W przyszłym tygodniu na księgarskie półki trafi zbiór opowiadań Sławomira Mrożka jakiego jeszcze nie było. Oczywiście nie są to nowe opowiadania, żadne młodzieńcze próby wyciągnięte z najbardziej zakurzonych szuflad. Znamy te opowiadania, ale w takim zestawieniu ich jeszcze nie było – a daje ono zupełnie nowy ich odbiór.

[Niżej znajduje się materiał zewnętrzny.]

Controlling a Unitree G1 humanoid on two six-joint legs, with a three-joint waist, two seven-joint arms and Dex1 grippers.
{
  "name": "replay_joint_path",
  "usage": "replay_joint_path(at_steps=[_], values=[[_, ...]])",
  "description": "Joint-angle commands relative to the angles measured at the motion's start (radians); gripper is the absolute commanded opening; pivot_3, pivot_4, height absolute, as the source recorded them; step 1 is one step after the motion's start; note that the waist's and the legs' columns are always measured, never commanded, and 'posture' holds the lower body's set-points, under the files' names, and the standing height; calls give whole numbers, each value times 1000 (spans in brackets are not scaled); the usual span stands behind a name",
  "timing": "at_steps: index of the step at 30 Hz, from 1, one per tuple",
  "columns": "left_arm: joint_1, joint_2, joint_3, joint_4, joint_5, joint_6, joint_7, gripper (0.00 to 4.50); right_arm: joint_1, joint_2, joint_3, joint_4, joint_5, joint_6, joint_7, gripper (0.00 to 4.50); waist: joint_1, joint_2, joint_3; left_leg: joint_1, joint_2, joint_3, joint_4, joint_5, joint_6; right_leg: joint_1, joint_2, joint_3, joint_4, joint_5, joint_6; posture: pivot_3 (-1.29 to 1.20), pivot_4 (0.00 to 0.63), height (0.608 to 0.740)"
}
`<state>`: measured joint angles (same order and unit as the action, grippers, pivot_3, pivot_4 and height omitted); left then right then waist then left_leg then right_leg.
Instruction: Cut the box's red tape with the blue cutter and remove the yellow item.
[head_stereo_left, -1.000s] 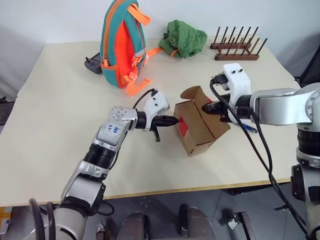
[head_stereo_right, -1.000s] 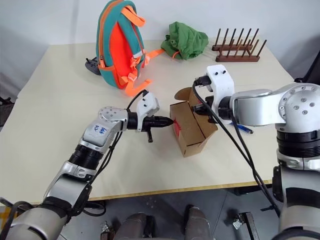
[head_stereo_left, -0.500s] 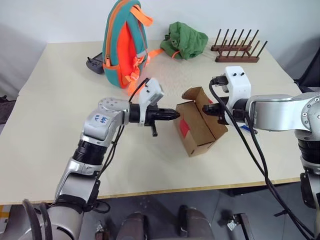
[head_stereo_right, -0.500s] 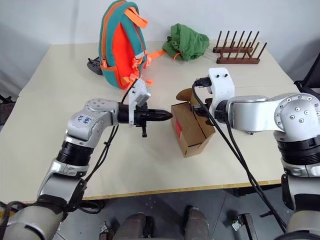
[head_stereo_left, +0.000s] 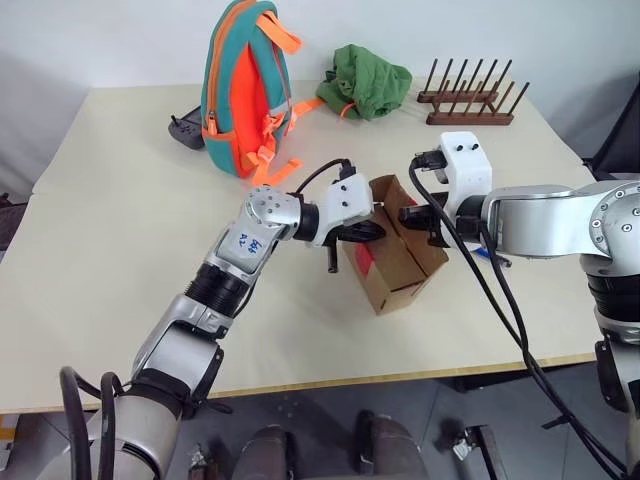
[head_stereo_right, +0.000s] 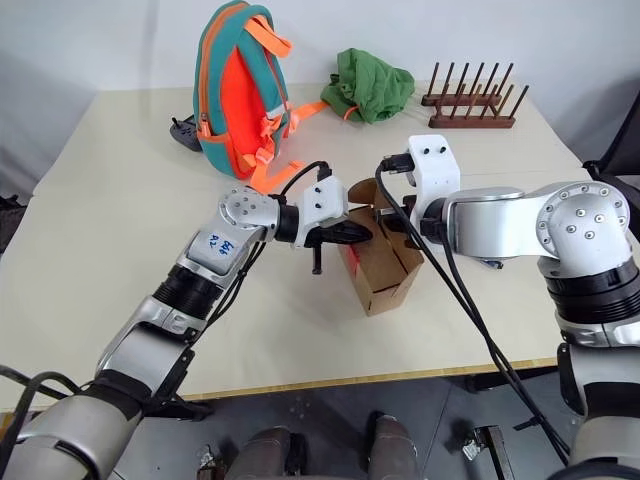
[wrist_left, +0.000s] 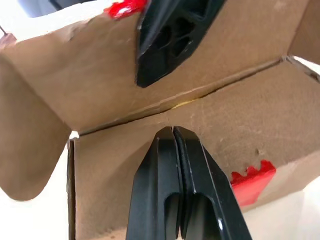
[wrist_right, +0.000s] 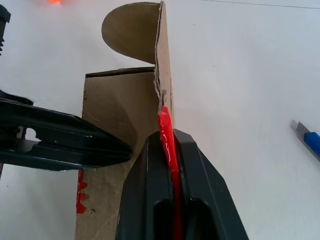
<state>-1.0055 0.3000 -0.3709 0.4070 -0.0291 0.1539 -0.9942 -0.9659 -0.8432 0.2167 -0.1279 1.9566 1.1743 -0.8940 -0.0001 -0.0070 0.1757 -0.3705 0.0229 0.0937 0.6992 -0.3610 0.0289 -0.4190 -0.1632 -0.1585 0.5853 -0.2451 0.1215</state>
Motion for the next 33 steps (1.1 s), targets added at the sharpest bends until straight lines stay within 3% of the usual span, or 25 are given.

„Czekoladki dla prezesa” Zbiór wszystkich opowiadań Sławomira Mrożka, których głównym bohaterem jest Prezes, a towarzyszą mu różni skromni współpracownicy jak Referent, Księgowy, Magazynier, Kasjer, Radca. Przeczytamy o Kanceliście, który w akcie rozpaczy po tym, jak rzuciła go narzeczona, decyduje się na wyprawę w celu Uporządkowania Spraw Niezałatwionych, o próbie nawiązania kontaktu ze zmarłym Kancelistą, z którego śmiercią zniknęły wszystkie pieniądze, o zatrudnieniu emeryta, żeby udawał na cokole pomnik Mickiewicza, o tym, czy Prezes był już w Starożytności i nazywał się Prezus…
I w naszej nowej serii utworów Charlesa Bukowskiego wznawiamy jego bardzo poszukiwany zbiór poezji „Z obłędu odsiać Słowo, wers, drogę”

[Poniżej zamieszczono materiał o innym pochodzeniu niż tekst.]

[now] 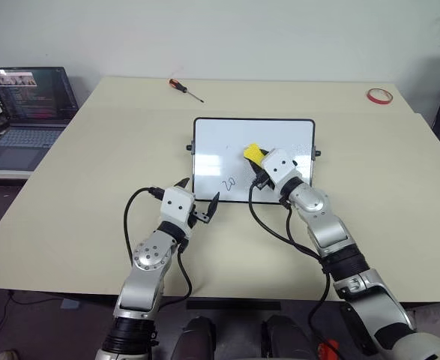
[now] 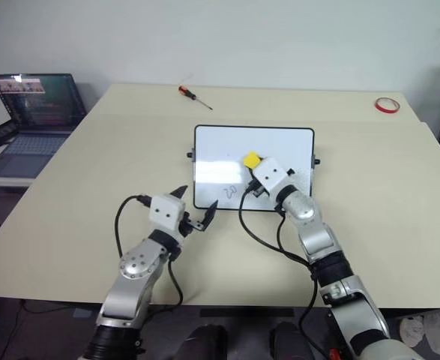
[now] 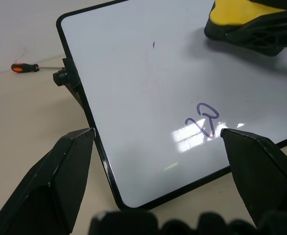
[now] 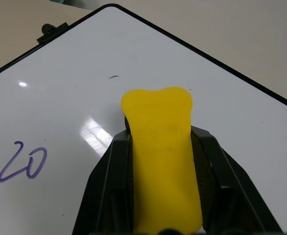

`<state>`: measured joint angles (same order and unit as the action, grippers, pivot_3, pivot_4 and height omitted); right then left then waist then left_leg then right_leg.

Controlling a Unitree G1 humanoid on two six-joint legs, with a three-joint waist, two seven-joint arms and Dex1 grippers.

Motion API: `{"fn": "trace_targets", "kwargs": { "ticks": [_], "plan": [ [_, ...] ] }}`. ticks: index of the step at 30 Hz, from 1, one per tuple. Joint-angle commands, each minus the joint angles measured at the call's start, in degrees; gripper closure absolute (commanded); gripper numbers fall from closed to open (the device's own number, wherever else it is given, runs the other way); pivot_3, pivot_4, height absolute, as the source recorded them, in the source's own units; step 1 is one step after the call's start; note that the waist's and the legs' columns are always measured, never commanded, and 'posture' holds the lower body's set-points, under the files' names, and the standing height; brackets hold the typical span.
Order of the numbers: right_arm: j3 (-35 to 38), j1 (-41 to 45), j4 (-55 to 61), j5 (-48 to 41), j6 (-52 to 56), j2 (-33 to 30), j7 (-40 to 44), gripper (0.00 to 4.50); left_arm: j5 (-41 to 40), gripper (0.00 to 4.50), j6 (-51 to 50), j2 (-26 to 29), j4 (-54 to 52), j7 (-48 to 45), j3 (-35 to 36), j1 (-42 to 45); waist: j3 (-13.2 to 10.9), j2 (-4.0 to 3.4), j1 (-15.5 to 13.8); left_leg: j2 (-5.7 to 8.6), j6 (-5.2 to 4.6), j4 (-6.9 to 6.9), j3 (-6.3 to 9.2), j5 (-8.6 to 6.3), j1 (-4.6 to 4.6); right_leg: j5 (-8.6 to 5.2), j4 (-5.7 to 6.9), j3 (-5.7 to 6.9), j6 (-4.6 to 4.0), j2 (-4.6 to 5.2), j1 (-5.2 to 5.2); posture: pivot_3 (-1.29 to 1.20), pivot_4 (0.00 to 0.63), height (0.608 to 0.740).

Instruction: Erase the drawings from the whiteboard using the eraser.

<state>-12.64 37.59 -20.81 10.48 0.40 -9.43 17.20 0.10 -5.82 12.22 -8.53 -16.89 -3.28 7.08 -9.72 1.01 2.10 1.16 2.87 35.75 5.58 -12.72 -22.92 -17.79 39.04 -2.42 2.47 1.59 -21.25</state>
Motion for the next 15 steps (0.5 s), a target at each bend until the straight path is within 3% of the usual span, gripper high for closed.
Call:
{"fn": "trace_targets", "kwargs": {
  "ticks": [1, 10, 15],
  "plan": [
    [-1.0, 5.0, -3.5, 1.5, -0.6, 2.1, -1.3, 3.28, -0.3, 0.0, 0.2, 0.0, -2.4, 0.1, -0.1, 0.5, 0.0, 0.0, 0.0, 0.0, 0.0, 0.0, 0.01, 0.0, 0.0, 0.0, 0.0, 0.01, 0.0, 0.0, 0.0, 0.0, 0.15, 0.74],
    [-2.6, 16.2, -20.0, 4.5, -1.9, 6.5, -3.7, 3.28, 0.2, 0.0, -0.2, -0.6, -4.1, 1.5, -0.1, -1.0, 0.0, -0.01, -0.2, 0.0, 0.0, -0.01, 0.01, 0.0, -0.01, 0.0, -0.02, 0.01, 0.0, 0.01, -0.03, 0.0, 0.15, 0.74],
    [-3.3, 17.3, -22.8, 5.4, -0.4, 5.7, -2.7, 3.28, 0.5, 0.0, -0.7, -0.9, -5.4, 2.3, -0.4, -2.0, 0.0, -0.01, -0.2, 0.0, 0.0, -0.01, 0.04, 0.0, 0.02, 0.0, 0.03, 0.02, -0.01, 0.01, 0.0, 0.0, 0.15, 0.74]
  ]
}}
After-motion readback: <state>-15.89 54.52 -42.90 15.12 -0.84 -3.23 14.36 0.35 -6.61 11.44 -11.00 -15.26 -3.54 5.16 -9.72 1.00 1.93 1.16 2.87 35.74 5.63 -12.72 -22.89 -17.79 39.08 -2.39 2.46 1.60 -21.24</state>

Wydawać by się mogło, że Bukowski to mizogin i twardziel, jednak bohater jego wierszy ujawnia stany ducha nielicujące z emocjonalnością macho – obezwładniającą bezradność, smutek na granicy rozpaczy, nieprzezwyciężone poczucie osamotnienia i bankructwa – a pod maską pornografizującej erotyki skrywa oblicze głęboko nieszczęśliwego człowieka. Prawdziwym spełnieniem jest śmierć, której nieuchronność popycha bohatera do autodegradacji. On się nie buntuje, ale odmawia uczestnictwa w życiu społecznym, literackim, a nawet prywatnym, zajmując pozycję obserwatora.